▸ WHAT THIS TASK INVOLVES: Output exactly the lines that come between the start of the material and the line containing "Would you kindly give the outline mask of the green", both ends included, with the pictures omitted.

====== RECORDED INFORMATION ======

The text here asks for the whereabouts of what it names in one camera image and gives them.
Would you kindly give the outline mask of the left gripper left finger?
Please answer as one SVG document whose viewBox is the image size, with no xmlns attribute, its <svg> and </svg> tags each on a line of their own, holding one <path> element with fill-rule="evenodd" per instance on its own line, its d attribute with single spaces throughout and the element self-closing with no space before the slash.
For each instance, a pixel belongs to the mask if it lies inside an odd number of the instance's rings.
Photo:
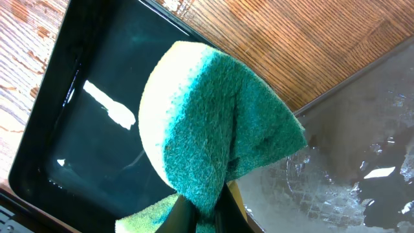
<svg viewBox="0 0 414 233">
<path fill-rule="evenodd" d="M 197 209 L 183 195 L 179 195 L 166 220 L 156 233 L 195 233 Z"/>
</svg>

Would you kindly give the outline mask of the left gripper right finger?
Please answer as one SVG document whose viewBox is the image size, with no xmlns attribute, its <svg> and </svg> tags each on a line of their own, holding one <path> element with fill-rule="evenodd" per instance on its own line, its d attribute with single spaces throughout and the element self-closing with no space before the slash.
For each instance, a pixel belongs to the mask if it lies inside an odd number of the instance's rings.
<svg viewBox="0 0 414 233">
<path fill-rule="evenodd" d="M 223 184 L 215 205 L 215 231 L 216 233 L 254 233 L 226 183 Z"/>
</svg>

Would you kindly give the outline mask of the green yellow sponge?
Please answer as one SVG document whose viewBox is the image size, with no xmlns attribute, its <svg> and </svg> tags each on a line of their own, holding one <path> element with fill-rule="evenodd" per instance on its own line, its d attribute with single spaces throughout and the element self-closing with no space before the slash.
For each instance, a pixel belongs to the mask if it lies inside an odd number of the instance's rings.
<svg viewBox="0 0 414 233">
<path fill-rule="evenodd" d="M 138 129 L 151 165 L 174 193 L 117 220 L 116 232 L 156 232 L 179 195 L 197 209 L 196 232 L 216 232 L 224 183 L 246 219 L 236 180 L 307 144 L 303 126 L 254 71 L 189 41 L 175 42 L 149 75 Z"/>
</svg>

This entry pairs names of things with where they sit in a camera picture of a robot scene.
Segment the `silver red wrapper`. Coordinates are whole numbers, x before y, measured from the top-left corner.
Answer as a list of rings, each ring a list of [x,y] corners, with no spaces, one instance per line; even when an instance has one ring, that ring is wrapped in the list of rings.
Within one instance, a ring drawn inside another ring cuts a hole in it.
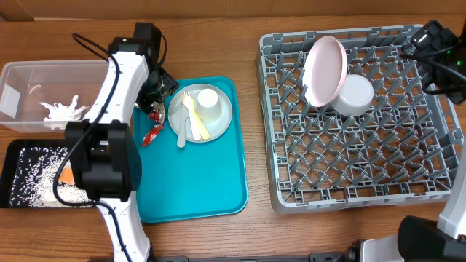
[[[153,102],[150,105],[150,112],[147,113],[147,117],[155,122],[165,122],[165,106],[163,103]]]

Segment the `small red wrapper piece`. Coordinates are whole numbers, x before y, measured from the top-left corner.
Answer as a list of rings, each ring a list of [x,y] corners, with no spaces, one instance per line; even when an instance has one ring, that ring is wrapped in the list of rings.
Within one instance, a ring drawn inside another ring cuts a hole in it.
[[[159,132],[163,130],[162,124],[155,124],[143,137],[141,141],[141,146],[146,147],[148,146],[159,134]]]

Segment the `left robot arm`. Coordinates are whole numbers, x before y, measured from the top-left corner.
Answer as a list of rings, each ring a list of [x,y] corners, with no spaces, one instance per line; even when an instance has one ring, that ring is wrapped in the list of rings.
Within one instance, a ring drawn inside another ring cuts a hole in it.
[[[113,261],[154,261],[151,241],[139,215],[136,191],[142,161],[130,131],[134,107],[165,117],[165,98],[178,82],[162,65],[167,39],[153,23],[137,22],[133,36],[116,37],[107,48],[75,33],[83,47],[108,62],[108,72],[92,108],[65,128],[77,188],[87,194],[84,207],[99,209],[114,247]]]

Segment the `orange food cube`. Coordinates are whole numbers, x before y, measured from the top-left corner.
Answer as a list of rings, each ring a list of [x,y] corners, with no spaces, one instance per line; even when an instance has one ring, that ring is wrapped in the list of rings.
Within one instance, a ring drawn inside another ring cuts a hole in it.
[[[74,175],[71,168],[64,168],[60,174],[58,179],[61,183],[67,183],[70,185],[74,185]]]

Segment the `white napkin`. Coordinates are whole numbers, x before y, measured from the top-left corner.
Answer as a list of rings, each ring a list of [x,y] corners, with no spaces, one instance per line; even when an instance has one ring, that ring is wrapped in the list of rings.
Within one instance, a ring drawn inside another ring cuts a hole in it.
[[[73,96],[71,104],[65,106],[62,103],[45,103],[40,102],[42,106],[49,110],[48,117],[44,118],[44,126],[51,130],[64,130],[68,122],[77,122],[81,119],[82,113],[88,109],[88,106],[77,108],[79,96]]]

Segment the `large white plate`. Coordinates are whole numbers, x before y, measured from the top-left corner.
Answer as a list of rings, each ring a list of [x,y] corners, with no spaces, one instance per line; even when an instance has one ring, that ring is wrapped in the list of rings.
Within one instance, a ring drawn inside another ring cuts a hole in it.
[[[347,54],[333,36],[317,40],[307,55],[302,84],[307,87],[304,97],[313,107],[332,102],[341,92],[347,75]]]

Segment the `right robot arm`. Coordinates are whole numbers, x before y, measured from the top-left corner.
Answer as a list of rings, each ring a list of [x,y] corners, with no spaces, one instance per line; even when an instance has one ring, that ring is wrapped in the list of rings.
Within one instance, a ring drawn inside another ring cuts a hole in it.
[[[415,60],[429,77],[423,92],[465,102],[465,35],[456,36],[438,21],[426,23],[403,46],[401,58]],[[465,157],[459,158],[450,197],[438,220],[406,216],[397,234],[359,239],[341,261],[464,261]]]

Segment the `small grey bowl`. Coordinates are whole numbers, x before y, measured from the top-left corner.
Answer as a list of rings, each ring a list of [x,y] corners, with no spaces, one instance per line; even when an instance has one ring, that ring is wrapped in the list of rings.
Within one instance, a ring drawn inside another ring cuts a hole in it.
[[[370,108],[373,97],[374,88],[367,78],[349,74],[331,106],[342,115],[361,116]]]

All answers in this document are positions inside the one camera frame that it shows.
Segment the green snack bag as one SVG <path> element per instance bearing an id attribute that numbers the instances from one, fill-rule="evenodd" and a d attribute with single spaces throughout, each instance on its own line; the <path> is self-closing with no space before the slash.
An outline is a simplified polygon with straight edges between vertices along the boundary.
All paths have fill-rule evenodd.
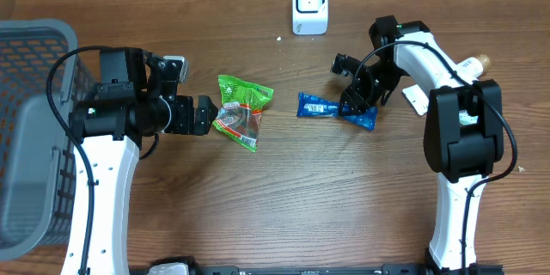
<path id="1" fill-rule="evenodd" d="M 218 77 L 222 107 L 213 125 L 246 149 L 258 147 L 261 116 L 272 100 L 273 89 L 237 77 Z"/>

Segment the white tube gold cap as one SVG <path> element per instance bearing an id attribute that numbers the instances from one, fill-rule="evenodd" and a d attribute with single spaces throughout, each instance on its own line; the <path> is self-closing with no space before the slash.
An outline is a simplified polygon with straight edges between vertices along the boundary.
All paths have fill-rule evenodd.
<path id="1" fill-rule="evenodd" d="M 489 57 L 485 54 L 480 54 L 460 62 L 457 65 L 457 72 L 478 78 L 487 73 L 491 65 Z M 429 99 L 418 84 L 403 89 L 402 94 L 418 116 L 424 116 L 427 113 Z"/>

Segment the light teal tissue pack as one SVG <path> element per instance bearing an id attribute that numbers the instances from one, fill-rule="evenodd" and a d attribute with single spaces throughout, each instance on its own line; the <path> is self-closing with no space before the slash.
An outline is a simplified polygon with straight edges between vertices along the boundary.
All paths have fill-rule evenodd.
<path id="1" fill-rule="evenodd" d="M 474 125 L 478 122 L 477 116 L 471 116 L 466 110 L 459 112 L 459 122 L 460 125 Z"/>

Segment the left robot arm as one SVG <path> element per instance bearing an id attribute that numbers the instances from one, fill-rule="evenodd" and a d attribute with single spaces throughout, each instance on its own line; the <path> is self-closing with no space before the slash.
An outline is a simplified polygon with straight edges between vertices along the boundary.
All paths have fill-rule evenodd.
<path id="1" fill-rule="evenodd" d="M 188 61 L 133 47 L 95 46 L 101 80 L 67 119 L 76 183 L 64 274 L 127 274 L 131 184 L 145 137 L 204 136 L 217 116 L 211 98 L 178 95 Z"/>

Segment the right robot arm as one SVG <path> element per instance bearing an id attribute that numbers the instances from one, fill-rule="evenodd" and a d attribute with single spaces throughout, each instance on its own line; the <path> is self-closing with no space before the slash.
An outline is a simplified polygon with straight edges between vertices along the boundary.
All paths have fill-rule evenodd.
<path id="1" fill-rule="evenodd" d="M 498 84 L 459 73 L 421 21 L 379 17 L 369 37 L 375 63 L 344 54 L 333 61 L 332 73 L 352 78 L 340 96 L 338 113 L 358 116 L 385 104 L 402 76 L 411 77 L 427 95 L 423 148 L 437 174 L 437 210 L 426 273 L 503 273 L 502 266 L 479 264 L 474 249 L 481 194 L 504 153 Z"/>

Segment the blue snack wrapper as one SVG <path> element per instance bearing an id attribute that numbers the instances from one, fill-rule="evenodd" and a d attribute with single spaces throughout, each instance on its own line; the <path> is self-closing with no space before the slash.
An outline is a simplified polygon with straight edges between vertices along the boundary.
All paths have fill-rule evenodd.
<path id="1" fill-rule="evenodd" d="M 342 118 L 354 125 L 363 127 L 368 131 L 373 131 L 376 126 L 378 114 L 377 107 L 370 107 L 366 112 L 359 115 L 351 114 L 349 106 L 343 107 L 344 116 L 339 115 L 339 103 L 327 101 L 321 97 L 306 93 L 298 94 L 297 117 L 329 117 Z"/>

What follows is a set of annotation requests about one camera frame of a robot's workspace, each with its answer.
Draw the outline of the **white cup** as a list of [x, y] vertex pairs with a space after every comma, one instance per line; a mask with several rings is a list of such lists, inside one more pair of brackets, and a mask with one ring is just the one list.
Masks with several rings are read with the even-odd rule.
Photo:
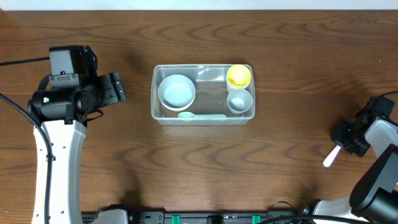
[[226, 82], [226, 87], [227, 87], [228, 93], [231, 93], [233, 90], [240, 89], [239, 86], [233, 85], [229, 81]]

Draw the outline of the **white plastic fork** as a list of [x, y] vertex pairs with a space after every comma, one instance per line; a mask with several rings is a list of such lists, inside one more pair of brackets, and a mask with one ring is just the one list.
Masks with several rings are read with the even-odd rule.
[[339, 151], [341, 150], [341, 146], [336, 145], [330, 153], [326, 156], [326, 158], [323, 160], [323, 166], [324, 167], [330, 167], [333, 163], [333, 161], [336, 159]]

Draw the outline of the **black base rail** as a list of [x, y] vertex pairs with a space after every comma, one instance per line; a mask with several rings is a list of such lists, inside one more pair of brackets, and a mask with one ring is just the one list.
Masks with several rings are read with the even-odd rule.
[[163, 208], [136, 209], [128, 205], [112, 204], [98, 212], [82, 213], [83, 223], [93, 223], [107, 210], [127, 211], [127, 222], [132, 224], [234, 224], [259, 223], [271, 218], [297, 215], [294, 208], [273, 208], [269, 211], [168, 212]]

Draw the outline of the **yellow cup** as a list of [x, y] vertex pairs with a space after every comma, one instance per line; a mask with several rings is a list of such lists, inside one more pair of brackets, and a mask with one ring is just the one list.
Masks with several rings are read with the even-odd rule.
[[234, 89], [247, 88], [251, 80], [251, 71], [245, 65], [232, 65], [226, 73], [226, 82]]

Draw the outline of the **grey bowl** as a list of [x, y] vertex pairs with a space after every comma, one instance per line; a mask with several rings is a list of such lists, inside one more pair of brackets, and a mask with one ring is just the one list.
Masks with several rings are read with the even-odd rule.
[[196, 97], [194, 83], [184, 75], [171, 75], [159, 85], [158, 97], [161, 103], [173, 107], [183, 107], [192, 104]]

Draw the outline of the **white bowl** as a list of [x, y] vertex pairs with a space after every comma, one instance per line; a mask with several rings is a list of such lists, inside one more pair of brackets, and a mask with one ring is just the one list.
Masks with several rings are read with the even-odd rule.
[[164, 104], [164, 103], [161, 103], [161, 105], [164, 106], [165, 108], [167, 108], [170, 111], [181, 112], [181, 111], [184, 111], [184, 110], [188, 109], [192, 104], [188, 104], [188, 105], [185, 105], [183, 107], [173, 107], [172, 105], [168, 105], [168, 104]]

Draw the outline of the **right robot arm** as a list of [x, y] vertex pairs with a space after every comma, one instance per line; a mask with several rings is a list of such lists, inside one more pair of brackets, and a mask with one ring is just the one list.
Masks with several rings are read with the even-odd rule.
[[373, 223], [397, 223], [397, 123], [390, 119], [394, 102], [386, 95], [372, 96], [357, 112], [354, 121], [342, 121], [332, 132], [335, 148], [323, 161], [330, 167], [341, 149], [363, 157], [368, 149], [376, 161], [355, 185], [348, 197], [322, 200], [312, 208], [313, 223], [318, 217], [349, 218]]

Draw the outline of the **clear plastic container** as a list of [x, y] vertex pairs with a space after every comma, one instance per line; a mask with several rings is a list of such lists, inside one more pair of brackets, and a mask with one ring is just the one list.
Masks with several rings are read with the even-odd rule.
[[[226, 87], [226, 73], [232, 64], [181, 64], [158, 65], [153, 71], [151, 87], [151, 114], [161, 125], [243, 125], [255, 115], [256, 94], [254, 76], [247, 90], [253, 98], [252, 106], [242, 114], [233, 114], [227, 105], [228, 91]], [[170, 111], [161, 105], [158, 97], [160, 83], [171, 75], [184, 75], [191, 79], [196, 88], [196, 97], [192, 105], [184, 110], [195, 114], [225, 114], [222, 119], [181, 119], [180, 112]]]

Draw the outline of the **pale green plastic spoon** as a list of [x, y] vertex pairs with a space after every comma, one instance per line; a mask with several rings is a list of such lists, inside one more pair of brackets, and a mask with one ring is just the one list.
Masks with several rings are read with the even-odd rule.
[[183, 111], [178, 114], [178, 118], [181, 119], [197, 119], [197, 118], [203, 118], [203, 119], [222, 119], [222, 118], [227, 118], [225, 114], [195, 114], [189, 111]]

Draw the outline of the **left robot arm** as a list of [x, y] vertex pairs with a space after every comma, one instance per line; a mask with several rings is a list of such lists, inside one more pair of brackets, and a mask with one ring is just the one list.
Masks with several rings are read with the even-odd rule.
[[80, 161], [88, 116], [127, 97], [119, 73], [97, 74], [89, 46], [52, 47], [49, 59], [52, 72], [28, 102], [37, 148], [32, 223], [83, 223]]

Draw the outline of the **grey cup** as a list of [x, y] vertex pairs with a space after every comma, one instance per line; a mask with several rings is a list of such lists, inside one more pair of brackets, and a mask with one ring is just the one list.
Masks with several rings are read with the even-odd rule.
[[252, 104], [252, 95], [245, 89], [233, 90], [227, 96], [227, 105], [233, 114], [245, 113]]

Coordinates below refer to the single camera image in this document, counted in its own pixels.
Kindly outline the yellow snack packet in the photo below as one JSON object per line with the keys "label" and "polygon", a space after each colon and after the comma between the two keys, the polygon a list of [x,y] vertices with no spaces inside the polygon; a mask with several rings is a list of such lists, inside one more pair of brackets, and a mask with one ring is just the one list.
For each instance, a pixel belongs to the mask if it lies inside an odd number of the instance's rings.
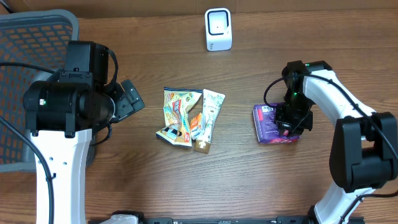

======

▸ REPLY:
The text here asks for the whereabouts of what it names in one camera image and gives them.
Would you kindly give the outline mask of the left gripper left finger?
Please answer as one SVG document whose viewBox is the image size, with no xmlns attribute, its <svg> and </svg> tags each on a line of their own, holding one <path> element with fill-rule="evenodd" per instance on its own line, its d attribute with single spaces throughout and the element self-closing with no space before the slash.
For each instance, a pixel belongs to the mask if it lies inside an odd number of the instance's rings.
Photo:
<svg viewBox="0 0 414 233">
<path fill-rule="evenodd" d="M 197 209 L 183 195 L 179 195 L 166 220 L 156 233 L 195 233 Z"/>
</svg>

Would you kindly give the outline mask of the left gripper right finger?
Please answer as one SVG document whose viewBox is the image size, with no xmlns attribute, its <svg> and </svg> tags each on a line of their own, holding one <path> element with fill-rule="evenodd" per instance on its own line, its d attribute with single spaces throughout and the element self-closing with no space before the slash.
For each instance, a pixel belongs to the mask if it lies inside an odd number of the instance's rings.
<svg viewBox="0 0 414 233">
<path fill-rule="evenodd" d="M 223 184 L 215 205 L 215 231 L 216 233 L 254 233 L 226 183 Z"/>
</svg>

Would you kindly give the outline mask of the green yellow sponge?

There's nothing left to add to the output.